Privater Streit als Mobbing?

Arbeitsrecht

Es besteht kein Anspruch auf Schmerzensgeld aufgrund von Mobbing, wenn es zwischen Arbeitsnehmern zu privaten Streitigkeiten kommt. Diese sind haftungsrechtlich nicht dem Arbeitgeber zuzurechnen. Zudem ist Voraussetzung für Mobbing, das ein systematisches Anfeinden, Diskriminieren und Schikanieren stattfand.

Ein systematisches Vorgehen liegt insbesondere dann nicht vor, wenn es lediglich um kurzfristige Konfliktsituationen geht. Vorliegend lag lediglich ein konkreter Fall vor, bei welchem über die Klägerin gelästert wurde. Eine gravierende Verletzung des Persönlichkeitsrechts vermochte das Gericht nicht zu erkennen.

Zwar ist das durch Artikel 1 und 2 GG gewährleistete allgemeine Persönlichkeitsrecht auch im Privatrechtsverkehr und damit auch im beruflichen und arbeitsvertraglichen Bereich zu beachten. Wegen einer Verletzung des Persönlichkeitsrechts kann aber Ersatz des immateriellen Schadens in Geld nur verlangt werden, wenn es sich um eine schwerwiegende Verletzung handelt und wenn Genugtuung durch Unterlassung, Widerruf oder Gegendarstellung auf andere Weise nicht zu erreichen ist.

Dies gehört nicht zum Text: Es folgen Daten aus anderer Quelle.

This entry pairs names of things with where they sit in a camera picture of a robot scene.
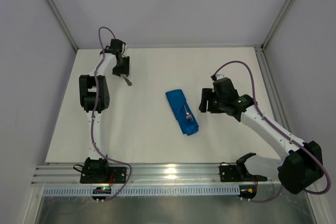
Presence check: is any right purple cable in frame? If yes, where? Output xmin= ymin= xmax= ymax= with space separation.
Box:
xmin=211 ymin=60 xmax=332 ymax=204

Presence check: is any right side aluminium rail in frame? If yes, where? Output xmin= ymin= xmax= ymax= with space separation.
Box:
xmin=254 ymin=47 xmax=292 ymax=132

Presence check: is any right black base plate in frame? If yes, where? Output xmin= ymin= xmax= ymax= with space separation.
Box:
xmin=218 ymin=162 xmax=268 ymax=183

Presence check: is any aluminium front rail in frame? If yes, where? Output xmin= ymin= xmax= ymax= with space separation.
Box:
xmin=31 ymin=163 xmax=279 ymax=186

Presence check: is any purple cable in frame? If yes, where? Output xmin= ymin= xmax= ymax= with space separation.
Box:
xmin=211 ymin=60 xmax=332 ymax=204
xmin=90 ymin=26 xmax=132 ymax=206

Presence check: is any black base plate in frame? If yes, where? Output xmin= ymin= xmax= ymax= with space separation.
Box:
xmin=218 ymin=162 xmax=268 ymax=183
xmin=80 ymin=166 xmax=128 ymax=184

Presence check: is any slotted grey cable duct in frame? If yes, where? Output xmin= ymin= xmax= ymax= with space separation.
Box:
xmin=43 ymin=185 xmax=239 ymax=197

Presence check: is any blue cloth napkin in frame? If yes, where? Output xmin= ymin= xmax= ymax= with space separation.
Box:
xmin=165 ymin=89 xmax=199 ymax=135

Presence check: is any left aluminium frame post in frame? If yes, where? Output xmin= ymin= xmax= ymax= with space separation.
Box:
xmin=45 ymin=0 xmax=79 ymax=52

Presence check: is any silver table knife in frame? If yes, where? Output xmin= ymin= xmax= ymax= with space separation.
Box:
xmin=121 ymin=74 xmax=132 ymax=87

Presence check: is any aluminium frame post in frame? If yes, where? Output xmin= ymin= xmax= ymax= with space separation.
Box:
xmin=45 ymin=0 xmax=79 ymax=52
xmin=261 ymin=0 xmax=296 ymax=51

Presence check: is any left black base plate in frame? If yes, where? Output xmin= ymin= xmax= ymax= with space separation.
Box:
xmin=80 ymin=166 xmax=128 ymax=184

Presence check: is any left black controller board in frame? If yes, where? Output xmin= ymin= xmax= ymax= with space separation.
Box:
xmin=91 ymin=186 xmax=111 ymax=201

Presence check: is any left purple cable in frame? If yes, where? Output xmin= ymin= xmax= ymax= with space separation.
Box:
xmin=90 ymin=26 xmax=132 ymax=206

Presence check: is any aluminium rail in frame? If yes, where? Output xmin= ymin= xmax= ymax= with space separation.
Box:
xmin=254 ymin=47 xmax=292 ymax=132
xmin=31 ymin=163 xmax=279 ymax=186

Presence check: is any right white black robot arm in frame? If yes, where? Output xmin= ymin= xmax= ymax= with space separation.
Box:
xmin=199 ymin=78 xmax=326 ymax=194

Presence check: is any right aluminium frame post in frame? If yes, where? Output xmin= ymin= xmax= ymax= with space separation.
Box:
xmin=261 ymin=0 xmax=296 ymax=51

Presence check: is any silver fork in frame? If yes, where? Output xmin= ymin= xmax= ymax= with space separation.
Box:
xmin=183 ymin=105 xmax=194 ymax=123

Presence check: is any black controller board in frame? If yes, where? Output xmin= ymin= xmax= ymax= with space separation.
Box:
xmin=238 ymin=187 xmax=257 ymax=200
xmin=91 ymin=186 xmax=111 ymax=201

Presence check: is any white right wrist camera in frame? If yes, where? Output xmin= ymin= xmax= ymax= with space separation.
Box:
xmin=211 ymin=73 xmax=225 ymax=81

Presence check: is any right black controller board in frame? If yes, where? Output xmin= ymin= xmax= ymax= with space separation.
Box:
xmin=238 ymin=187 xmax=257 ymax=200

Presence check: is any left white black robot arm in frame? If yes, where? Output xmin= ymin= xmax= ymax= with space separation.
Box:
xmin=79 ymin=39 xmax=132 ymax=180

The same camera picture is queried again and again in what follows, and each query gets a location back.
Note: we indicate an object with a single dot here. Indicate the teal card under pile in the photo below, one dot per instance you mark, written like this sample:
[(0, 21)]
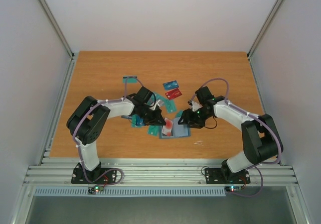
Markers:
[(133, 121)]

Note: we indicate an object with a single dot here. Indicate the dark blue card left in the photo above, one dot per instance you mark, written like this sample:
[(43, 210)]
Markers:
[(126, 117)]

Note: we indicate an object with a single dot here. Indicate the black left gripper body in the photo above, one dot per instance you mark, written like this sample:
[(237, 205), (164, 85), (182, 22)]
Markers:
[(150, 118)]

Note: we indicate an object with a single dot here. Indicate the teal leather card holder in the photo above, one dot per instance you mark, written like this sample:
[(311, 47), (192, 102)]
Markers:
[(179, 131)]

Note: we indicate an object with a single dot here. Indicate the blue card near centre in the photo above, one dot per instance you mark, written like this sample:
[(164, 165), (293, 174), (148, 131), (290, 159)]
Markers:
[(139, 121)]

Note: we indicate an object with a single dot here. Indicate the teal card top of pile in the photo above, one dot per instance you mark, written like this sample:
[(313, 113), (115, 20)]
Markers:
[(159, 97)]

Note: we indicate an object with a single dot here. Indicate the left controller board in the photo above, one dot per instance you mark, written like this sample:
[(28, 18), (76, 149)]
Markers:
[(95, 189)]

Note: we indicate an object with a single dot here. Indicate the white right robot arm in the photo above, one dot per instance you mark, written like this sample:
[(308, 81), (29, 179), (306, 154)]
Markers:
[(260, 137)]

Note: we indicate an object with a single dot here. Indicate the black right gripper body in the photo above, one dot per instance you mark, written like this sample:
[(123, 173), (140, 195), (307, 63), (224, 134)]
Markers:
[(191, 117)]

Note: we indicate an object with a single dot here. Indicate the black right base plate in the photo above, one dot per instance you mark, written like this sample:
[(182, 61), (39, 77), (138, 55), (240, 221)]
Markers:
[(216, 176)]

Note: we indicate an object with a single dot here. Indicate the grey slotted cable duct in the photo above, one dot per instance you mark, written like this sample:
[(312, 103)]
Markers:
[(133, 191)]

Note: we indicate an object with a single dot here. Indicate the blue card top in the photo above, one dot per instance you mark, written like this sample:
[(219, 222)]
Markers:
[(171, 85)]

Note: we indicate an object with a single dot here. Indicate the teal card right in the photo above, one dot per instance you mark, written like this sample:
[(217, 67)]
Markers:
[(179, 114)]

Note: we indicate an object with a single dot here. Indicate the teal card under circle card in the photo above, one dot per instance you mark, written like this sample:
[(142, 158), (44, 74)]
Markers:
[(170, 106)]

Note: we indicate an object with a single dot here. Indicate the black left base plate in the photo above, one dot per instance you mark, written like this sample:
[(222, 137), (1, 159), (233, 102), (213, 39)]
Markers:
[(105, 176)]

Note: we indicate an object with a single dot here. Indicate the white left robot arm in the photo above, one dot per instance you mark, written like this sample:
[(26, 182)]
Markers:
[(88, 120)]

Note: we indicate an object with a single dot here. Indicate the right controller board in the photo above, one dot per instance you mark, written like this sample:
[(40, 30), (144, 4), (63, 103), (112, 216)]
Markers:
[(234, 188)]

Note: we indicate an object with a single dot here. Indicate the red card right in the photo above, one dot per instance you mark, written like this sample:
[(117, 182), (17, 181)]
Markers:
[(174, 93)]

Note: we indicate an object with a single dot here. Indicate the teal card with signature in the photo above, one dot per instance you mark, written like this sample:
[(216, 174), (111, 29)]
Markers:
[(153, 130)]

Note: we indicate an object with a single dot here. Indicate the teal card black stripe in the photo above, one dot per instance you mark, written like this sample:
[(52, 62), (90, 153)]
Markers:
[(129, 80)]

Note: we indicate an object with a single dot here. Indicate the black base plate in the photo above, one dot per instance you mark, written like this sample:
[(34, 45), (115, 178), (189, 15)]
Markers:
[(216, 176), (105, 176)]

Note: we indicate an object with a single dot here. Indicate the controller board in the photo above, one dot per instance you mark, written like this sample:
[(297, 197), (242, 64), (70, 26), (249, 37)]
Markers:
[(234, 188), (95, 189)]

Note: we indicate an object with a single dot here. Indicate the white card red circle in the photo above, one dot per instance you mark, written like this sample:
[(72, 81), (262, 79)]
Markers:
[(167, 128)]

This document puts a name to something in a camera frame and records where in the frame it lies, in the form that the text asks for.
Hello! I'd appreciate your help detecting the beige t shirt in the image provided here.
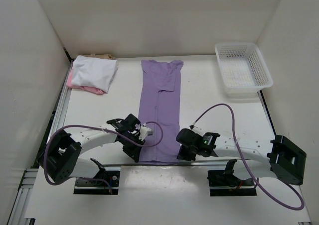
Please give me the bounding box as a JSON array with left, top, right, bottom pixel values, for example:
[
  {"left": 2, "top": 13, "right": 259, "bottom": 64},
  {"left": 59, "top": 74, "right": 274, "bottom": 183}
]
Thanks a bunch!
[{"left": 84, "top": 53, "right": 116, "bottom": 60}]

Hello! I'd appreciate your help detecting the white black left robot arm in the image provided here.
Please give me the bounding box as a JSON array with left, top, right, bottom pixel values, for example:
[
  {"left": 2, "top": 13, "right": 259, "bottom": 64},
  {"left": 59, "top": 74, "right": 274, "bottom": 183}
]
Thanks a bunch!
[{"left": 38, "top": 117, "right": 153, "bottom": 187}]

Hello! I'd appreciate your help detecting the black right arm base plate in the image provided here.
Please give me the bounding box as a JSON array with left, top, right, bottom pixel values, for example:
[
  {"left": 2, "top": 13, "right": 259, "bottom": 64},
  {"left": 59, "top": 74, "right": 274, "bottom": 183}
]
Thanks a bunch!
[{"left": 207, "top": 170, "right": 257, "bottom": 197}]

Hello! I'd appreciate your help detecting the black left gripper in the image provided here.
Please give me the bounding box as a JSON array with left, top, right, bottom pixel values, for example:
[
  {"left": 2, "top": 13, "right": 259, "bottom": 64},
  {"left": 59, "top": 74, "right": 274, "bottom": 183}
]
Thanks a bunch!
[{"left": 119, "top": 133, "right": 146, "bottom": 162}]

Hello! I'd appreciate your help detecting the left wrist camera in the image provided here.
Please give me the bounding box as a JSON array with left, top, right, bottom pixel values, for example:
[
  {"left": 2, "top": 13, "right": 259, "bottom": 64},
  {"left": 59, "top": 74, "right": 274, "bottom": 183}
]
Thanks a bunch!
[{"left": 106, "top": 114, "right": 154, "bottom": 140}]

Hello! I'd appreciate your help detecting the aluminium frame rail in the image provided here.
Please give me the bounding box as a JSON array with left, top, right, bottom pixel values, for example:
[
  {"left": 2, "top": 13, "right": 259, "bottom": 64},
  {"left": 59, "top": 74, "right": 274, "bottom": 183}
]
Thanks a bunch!
[{"left": 7, "top": 58, "right": 286, "bottom": 225}]

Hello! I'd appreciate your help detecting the white t shirt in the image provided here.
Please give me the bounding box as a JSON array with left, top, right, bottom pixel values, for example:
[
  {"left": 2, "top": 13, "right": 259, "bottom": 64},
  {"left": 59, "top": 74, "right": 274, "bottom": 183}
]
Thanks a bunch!
[{"left": 72, "top": 56, "right": 118, "bottom": 93}]

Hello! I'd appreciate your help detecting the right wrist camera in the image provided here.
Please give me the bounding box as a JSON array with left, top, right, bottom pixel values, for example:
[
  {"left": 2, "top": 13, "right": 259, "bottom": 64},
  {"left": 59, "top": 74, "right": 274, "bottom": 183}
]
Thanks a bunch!
[{"left": 176, "top": 128, "right": 220, "bottom": 151}]

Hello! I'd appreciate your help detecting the lavender t shirt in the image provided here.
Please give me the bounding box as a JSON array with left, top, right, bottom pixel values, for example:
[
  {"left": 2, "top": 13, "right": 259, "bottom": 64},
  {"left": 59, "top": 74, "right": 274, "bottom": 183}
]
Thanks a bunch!
[{"left": 138, "top": 60, "right": 184, "bottom": 163}]

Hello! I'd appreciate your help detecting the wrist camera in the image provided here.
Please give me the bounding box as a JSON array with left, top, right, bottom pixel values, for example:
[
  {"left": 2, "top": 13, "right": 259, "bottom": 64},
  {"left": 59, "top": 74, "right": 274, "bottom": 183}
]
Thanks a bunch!
[
  {"left": 176, "top": 128, "right": 220, "bottom": 151},
  {"left": 106, "top": 114, "right": 154, "bottom": 140}
]

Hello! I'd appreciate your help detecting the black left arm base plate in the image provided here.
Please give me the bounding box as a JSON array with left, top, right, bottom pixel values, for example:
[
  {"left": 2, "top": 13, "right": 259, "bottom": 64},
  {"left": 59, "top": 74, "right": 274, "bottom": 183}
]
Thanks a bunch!
[{"left": 73, "top": 167, "right": 121, "bottom": 195}]

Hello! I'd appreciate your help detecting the pink t shirt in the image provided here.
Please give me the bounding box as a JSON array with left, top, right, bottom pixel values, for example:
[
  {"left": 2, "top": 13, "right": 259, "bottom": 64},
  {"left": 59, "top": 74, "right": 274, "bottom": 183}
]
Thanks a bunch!
[{"left": 66, "top": 68, "right": 105, "bottom": 95}]

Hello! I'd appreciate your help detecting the white plastic laundry basket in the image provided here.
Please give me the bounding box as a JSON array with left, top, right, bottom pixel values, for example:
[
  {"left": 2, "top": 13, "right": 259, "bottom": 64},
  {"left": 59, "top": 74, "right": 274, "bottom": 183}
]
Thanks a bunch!
[{"left": 215, "top": 42, "right": 273, "bottom": 97}]

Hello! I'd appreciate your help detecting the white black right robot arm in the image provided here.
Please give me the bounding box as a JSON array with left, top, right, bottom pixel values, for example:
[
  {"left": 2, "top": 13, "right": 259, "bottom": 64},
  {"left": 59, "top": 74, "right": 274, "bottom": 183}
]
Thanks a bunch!
[{"left": 176, "top": 128, "right": 307, "bottom": 185}]

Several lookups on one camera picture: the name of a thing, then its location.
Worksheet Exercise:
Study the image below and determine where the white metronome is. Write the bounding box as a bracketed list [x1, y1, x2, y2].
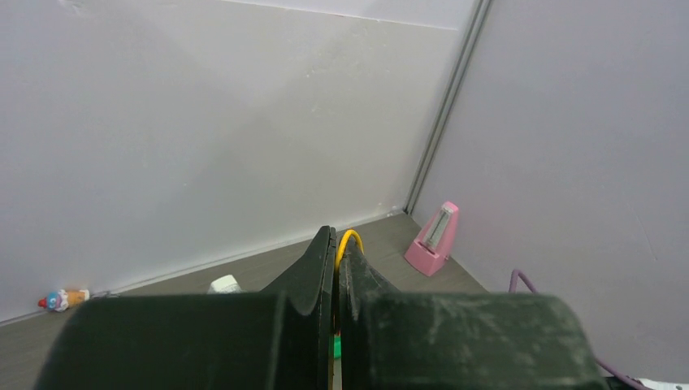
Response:
[208, 275, 243, 294]

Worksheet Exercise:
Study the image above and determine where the pink metronome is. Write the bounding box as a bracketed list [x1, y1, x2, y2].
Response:
[404, 201, 460, 276]

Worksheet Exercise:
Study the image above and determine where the green plastic bin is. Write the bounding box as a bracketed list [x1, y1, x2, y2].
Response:
[333, 333, 342, 359]

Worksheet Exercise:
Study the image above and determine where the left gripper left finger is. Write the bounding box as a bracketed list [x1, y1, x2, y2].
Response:
[35, 226, 336, 389]

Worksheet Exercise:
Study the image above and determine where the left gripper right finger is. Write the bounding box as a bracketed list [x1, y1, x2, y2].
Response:
[339, 242, 607, 389]

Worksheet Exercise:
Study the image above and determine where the small clown figurine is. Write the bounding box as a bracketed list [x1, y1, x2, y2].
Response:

Das durch Artikel 1 und 2 GG eingeräumte Recht auf Achtung der Menschenwürde und der freien Entfaltung der Persönlichkeit schützt auch einen Arbeitnehmer, der sich einem Verhalten von Arbeitgeber oder Arbeitskollegen gegenübersieht, das als Mobbing zu bezeichnen ist. Das Bundesarbeitsgericht versteht unter Mobbing das systematische Anfeinden, Schikanieren und Diskriminieren von Arbeitnehmern untereinander oder durch Vorgesetzte.